La tecnologia non si sarebbe impossessata delle nostre vite. Mai più.

Arrivò il 5 aprile, e poi il 6 aprile, e poi maggio, e poi giugno e luglio, poi venne agosto. Quasi cinque mesi attese speranzoso Doppiovubi. Non scrisse niente per non alterare gli equilibri spazio-temporali. Semplicemente, attese. Nel frattempo perse quasi tutti i suoi fidati - mica poi tanto fidati, a posteriori - lettori. Vatti a fidare. Non hanno pazienza. Non mi meritano, non ti meritano, Doppiovubi.

E finalmente il 24 agosto 2015 Doppiovubi pensò che c'era qualcosa che non era andato per il verso giusto. Qualche preciso calcolo si era rivelato sbagliato. Un calcolo non preciso, dunque.

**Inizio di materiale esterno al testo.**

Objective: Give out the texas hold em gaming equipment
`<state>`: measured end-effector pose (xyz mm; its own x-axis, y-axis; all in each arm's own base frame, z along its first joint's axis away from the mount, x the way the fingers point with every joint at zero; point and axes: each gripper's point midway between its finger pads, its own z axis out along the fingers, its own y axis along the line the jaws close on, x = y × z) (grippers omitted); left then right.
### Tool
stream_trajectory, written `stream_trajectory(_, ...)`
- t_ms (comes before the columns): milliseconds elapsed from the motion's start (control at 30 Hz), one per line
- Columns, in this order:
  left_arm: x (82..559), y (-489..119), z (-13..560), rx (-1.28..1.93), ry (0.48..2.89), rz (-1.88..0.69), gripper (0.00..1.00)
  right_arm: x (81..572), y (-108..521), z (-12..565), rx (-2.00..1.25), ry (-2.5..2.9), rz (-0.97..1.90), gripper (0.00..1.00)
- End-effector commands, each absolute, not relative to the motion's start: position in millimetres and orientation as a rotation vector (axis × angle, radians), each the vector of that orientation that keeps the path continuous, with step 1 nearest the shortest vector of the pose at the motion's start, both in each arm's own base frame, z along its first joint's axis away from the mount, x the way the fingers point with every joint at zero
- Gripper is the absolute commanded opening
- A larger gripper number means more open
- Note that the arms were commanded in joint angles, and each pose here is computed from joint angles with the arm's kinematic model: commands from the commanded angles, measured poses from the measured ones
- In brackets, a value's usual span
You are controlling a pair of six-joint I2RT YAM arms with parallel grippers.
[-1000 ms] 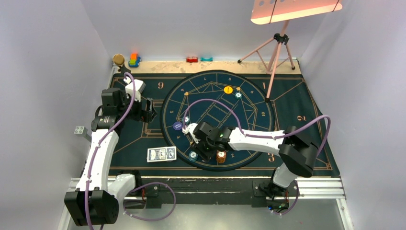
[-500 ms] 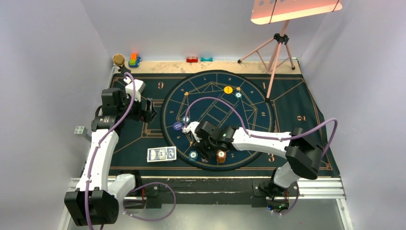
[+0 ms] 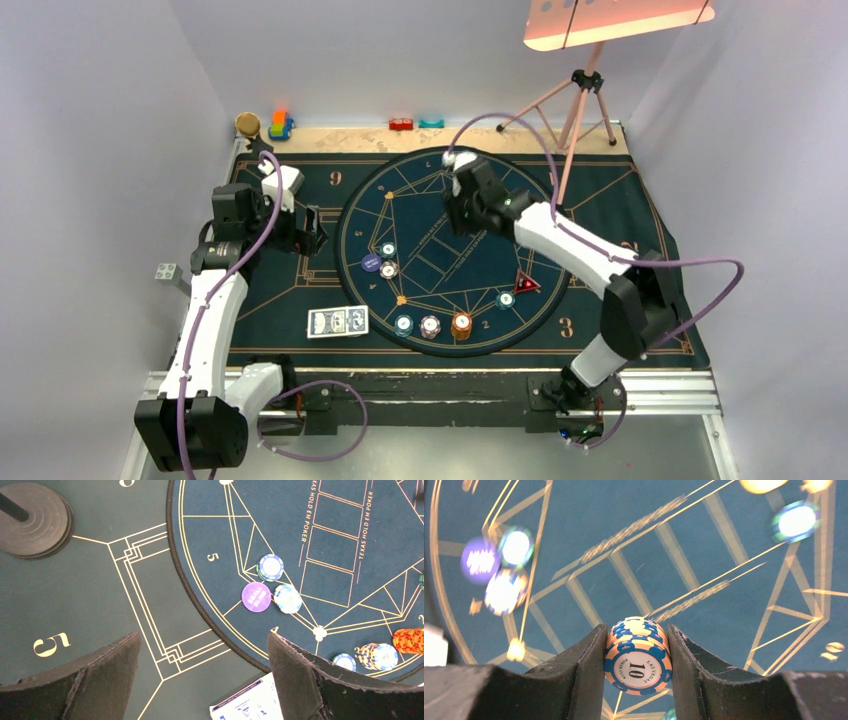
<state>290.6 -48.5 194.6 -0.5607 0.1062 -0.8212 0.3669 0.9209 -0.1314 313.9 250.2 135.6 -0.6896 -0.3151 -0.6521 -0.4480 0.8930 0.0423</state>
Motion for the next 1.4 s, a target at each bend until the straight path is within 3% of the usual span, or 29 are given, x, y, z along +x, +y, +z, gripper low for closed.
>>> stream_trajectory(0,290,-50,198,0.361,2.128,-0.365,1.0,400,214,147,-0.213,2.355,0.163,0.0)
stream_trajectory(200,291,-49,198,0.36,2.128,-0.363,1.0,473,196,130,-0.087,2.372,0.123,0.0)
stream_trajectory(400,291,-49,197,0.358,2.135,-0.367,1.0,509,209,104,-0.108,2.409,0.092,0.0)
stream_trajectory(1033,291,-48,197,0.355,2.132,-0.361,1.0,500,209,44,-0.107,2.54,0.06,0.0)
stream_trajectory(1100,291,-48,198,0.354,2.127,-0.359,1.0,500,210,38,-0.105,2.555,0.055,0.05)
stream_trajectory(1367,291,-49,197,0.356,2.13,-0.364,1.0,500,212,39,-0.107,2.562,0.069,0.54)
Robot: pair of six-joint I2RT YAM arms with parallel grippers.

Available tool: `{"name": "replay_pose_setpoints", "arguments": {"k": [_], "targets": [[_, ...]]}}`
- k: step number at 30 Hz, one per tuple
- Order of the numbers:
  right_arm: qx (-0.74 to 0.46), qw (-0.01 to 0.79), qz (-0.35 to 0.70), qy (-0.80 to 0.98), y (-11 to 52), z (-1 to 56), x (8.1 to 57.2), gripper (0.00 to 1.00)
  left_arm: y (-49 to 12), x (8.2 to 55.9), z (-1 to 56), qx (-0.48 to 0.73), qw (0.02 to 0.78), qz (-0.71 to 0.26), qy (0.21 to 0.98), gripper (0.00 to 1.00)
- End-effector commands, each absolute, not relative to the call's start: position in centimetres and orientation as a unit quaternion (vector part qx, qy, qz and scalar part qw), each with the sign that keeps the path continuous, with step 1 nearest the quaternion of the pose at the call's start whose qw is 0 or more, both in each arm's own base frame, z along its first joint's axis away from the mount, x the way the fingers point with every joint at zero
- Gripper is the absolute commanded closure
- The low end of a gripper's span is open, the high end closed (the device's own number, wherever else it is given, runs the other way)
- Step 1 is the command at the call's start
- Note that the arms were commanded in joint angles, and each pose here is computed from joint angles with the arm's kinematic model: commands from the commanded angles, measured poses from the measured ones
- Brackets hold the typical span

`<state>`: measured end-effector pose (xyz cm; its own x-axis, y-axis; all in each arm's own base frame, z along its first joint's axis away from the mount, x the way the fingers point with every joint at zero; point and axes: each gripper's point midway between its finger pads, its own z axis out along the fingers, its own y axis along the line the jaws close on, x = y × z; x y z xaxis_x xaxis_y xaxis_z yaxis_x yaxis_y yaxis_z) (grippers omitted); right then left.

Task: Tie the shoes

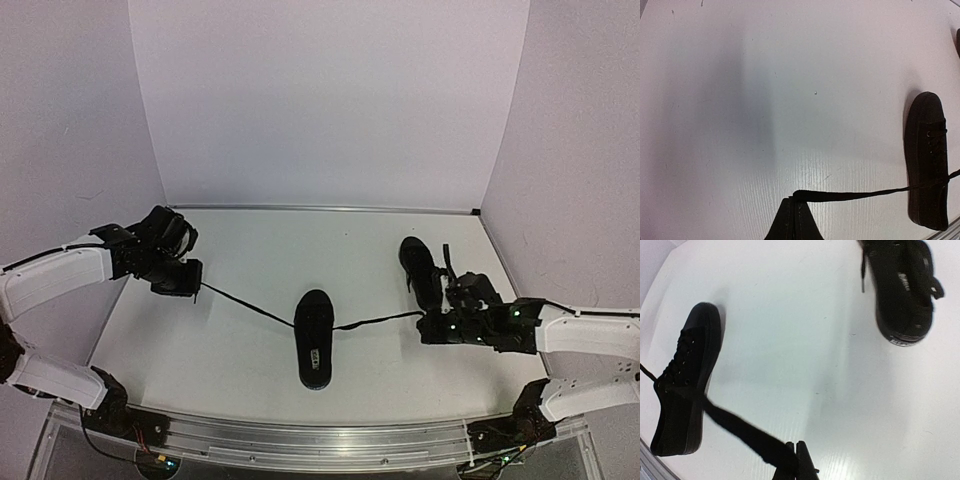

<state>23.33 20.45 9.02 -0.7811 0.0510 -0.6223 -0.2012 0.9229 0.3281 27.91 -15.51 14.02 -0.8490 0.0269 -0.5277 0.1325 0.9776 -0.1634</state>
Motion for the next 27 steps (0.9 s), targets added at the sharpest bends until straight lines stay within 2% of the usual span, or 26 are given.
{"name": "replay_pose_setpoints", "arguments": {"k": [1,4,11,20,27], "targets": [[0.068,0.356,0.142,0.921,16.0,9.7,23.4,1.00,-14.0,27.7,14.1,0.002,0.277,-0.081,0.958,1.00],[0.073,0.358,0.155,0.918,15.9,10.0,23.2,1.00,-15.2,27.5,14.1,0.025,0.276,-0.113,0.954,1.00],[-0.061,0.361,0.250,0.896,23.1,13.2,24.7,1.00,-21.7,25.1,17.8,0.124,0.290,-0.299,0.901,1.00],[-0.208,0.413,0.357,0.811,33.2,22.3,27.9,1.00,-24.3,20.7,20.5,0.181,0.290,-0.340,0.876,1.00],[-0.270,0.391,0.398,0.785,42.4,22.8,28.4,1.00,-25.4,16.8,21.0,0.183,0.280,-0.414,0.847,1.00]]}}
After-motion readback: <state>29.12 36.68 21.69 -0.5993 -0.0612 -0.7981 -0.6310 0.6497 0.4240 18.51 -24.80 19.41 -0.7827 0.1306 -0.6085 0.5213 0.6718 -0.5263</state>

Io J.W. l'ho ucciso - pensò Doppiovubi - , l'ho strangolato con del fil di ferro, l'ho visto morire, con i miei occhi l'ho visto per terra morto, ammazzatissimo, ma nulla è cambiato.
I telefonini ci sono ancora, pensò Doppiovubi con orrore. La televisione c'è ancora. Internet c'è ancora.
Qui c'è bisogno di una strada alternativa, di un piano B, pensò Doppiovubi.
Proprio così pensò Doppiovubi, e scrisse Doppiovubi sul suo blog il 24 agosto 2015, C'è bisogno di un piano B. Stallonianamente, alla Rambo, solo contro tutti, senza più nemmeno un lettore nella sua faretra, senz'armi dunque, disarmato, Doppiovubi passò all'Azione.